*** Block opens ***
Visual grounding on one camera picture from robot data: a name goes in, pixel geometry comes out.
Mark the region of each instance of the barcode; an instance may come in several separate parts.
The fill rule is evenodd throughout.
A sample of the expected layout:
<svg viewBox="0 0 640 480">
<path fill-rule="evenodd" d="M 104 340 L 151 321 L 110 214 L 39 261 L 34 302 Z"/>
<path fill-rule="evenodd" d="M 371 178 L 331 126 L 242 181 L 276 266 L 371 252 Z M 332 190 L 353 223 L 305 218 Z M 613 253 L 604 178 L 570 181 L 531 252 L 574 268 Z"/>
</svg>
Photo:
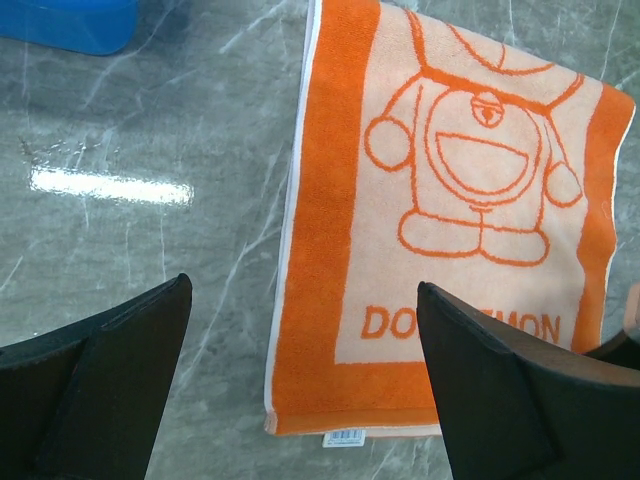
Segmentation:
*** Block closes ***
*** Block opens ***
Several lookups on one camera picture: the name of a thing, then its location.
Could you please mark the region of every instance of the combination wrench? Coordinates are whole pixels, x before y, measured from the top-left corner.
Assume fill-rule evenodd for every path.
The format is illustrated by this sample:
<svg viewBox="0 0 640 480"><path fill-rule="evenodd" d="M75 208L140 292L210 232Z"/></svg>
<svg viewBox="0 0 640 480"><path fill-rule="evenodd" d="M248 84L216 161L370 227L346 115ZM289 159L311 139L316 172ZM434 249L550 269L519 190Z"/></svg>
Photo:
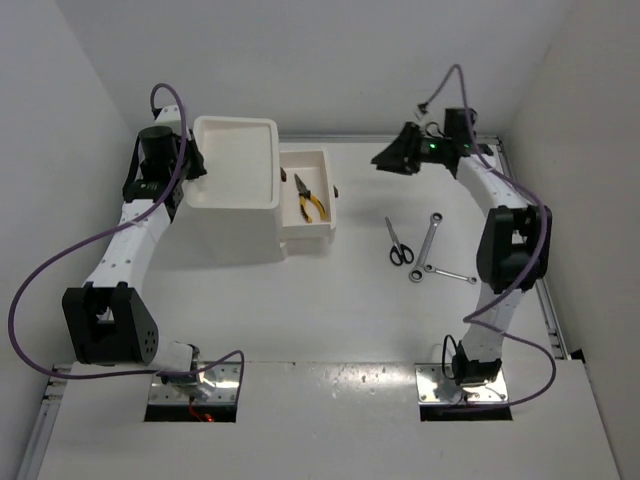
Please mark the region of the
*** Block closes ***
AIM OF THE TASK: Within the listing above, find every line containing the string "evenodd" and return it.

WRITTEN SOLUTION:
The fill rule is evenodd throughout.
<path fill-rule="evenodd" d="M 104 340 L 151 321 L 110 214 L 39 261 L 34 302 Z"/>
<path fill-rule="evenodd" d="M 371 178 L 331 126 L 242 181 L 276 266 L 371 252 Z M 332 190 L 353 223 L 305 218 Z M 613 253 L 604 178 L 570 181 L 531 252 L 574 268 Z"/>
Assume fill-rule evenodd for every path.
<svg viewBox="0 0 640 480"><path fill-rule="evenodd" d="M75 208L140 292L210 232Z"/></svg>
<svg viewBox="0 0 640 480"><path fill-rule="evenodd" d="M248 84L216 161L370 227L346 115ZM289 159L311 139L316 172ZM434 249L550 269L519 190Z"/></svg>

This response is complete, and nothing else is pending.